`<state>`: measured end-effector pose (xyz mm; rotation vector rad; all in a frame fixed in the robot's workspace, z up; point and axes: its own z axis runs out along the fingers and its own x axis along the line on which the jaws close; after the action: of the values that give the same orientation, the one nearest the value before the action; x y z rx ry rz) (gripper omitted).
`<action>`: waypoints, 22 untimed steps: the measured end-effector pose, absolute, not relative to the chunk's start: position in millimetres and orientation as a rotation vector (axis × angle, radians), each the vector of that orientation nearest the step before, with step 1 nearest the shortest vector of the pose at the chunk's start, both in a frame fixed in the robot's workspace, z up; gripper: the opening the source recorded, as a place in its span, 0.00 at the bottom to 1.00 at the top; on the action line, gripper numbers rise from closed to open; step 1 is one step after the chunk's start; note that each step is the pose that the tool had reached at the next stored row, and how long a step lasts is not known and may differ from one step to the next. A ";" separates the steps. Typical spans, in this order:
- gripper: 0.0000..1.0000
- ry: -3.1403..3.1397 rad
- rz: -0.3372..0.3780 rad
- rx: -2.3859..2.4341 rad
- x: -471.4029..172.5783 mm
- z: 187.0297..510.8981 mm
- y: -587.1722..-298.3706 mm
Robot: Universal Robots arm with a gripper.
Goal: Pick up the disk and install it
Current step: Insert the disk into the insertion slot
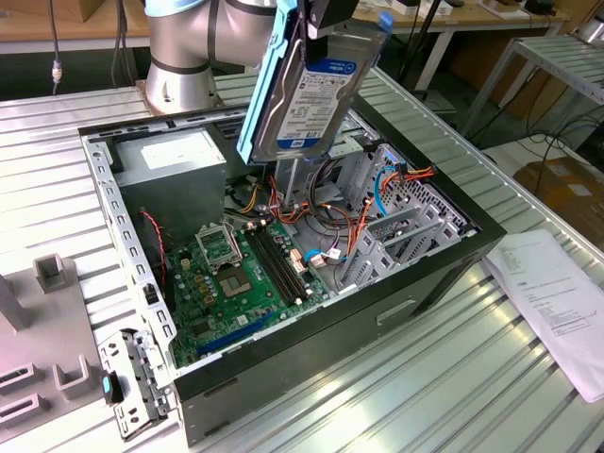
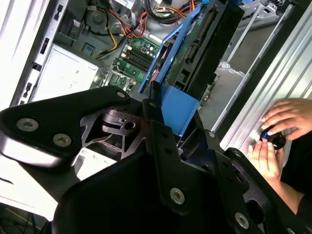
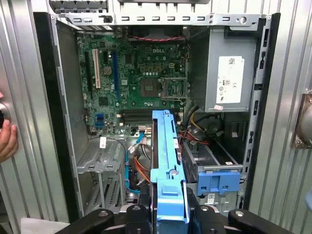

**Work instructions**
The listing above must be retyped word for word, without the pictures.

**Result**
`<state>`: measured end-effector pose (xyz mm; rotation vector rad; all in a frame fixed in the robot's workspace, z up; point and axes: its own z axis runs out along the fingers and its own x axis along the line on which the jaws close; after the action: of the values that give the same orientation, the one nearest the value before the action; x y z rx ry rz) (gripper omitted).
`<action>`: waypoints, 22 untimed steps: the measured end-effector pose, absolute, not relative to the chunk's start: position in millimetres and orientation as a rotation vector (axis × angle, radians), each the vector of that orientation nearest the step before, with step 1 nearest the shortest vector of the pose at the chunk's start, both in a frame fixed in the robot's workspace, z up; gripper: the opening the source recorded, as a place in its span, 0.00 at the bottom to 1.00 at the top; on the action line, gripper numbers rise from closed to open; step 1 is one step after the chunk's start; note that each step is the pose that the tool had reached at the next stored row, and how long a step lasts is not known and may differ from one step to the next. A ";" separates the steps. Typical spans, in this order:
- gripper: 0.0000..1.0000
- ry: -3.1403..3.1397 rad
- rz: -0.3372..0.3780 rad
- rx: -2.3859..2.4341 rad
- x: -471.4029..172.5783 mm
- z: 187.0297..510.8981 mm
- y: -587.1722..-298.3706 mm
Robot: Universal Robots arm with a gripper.
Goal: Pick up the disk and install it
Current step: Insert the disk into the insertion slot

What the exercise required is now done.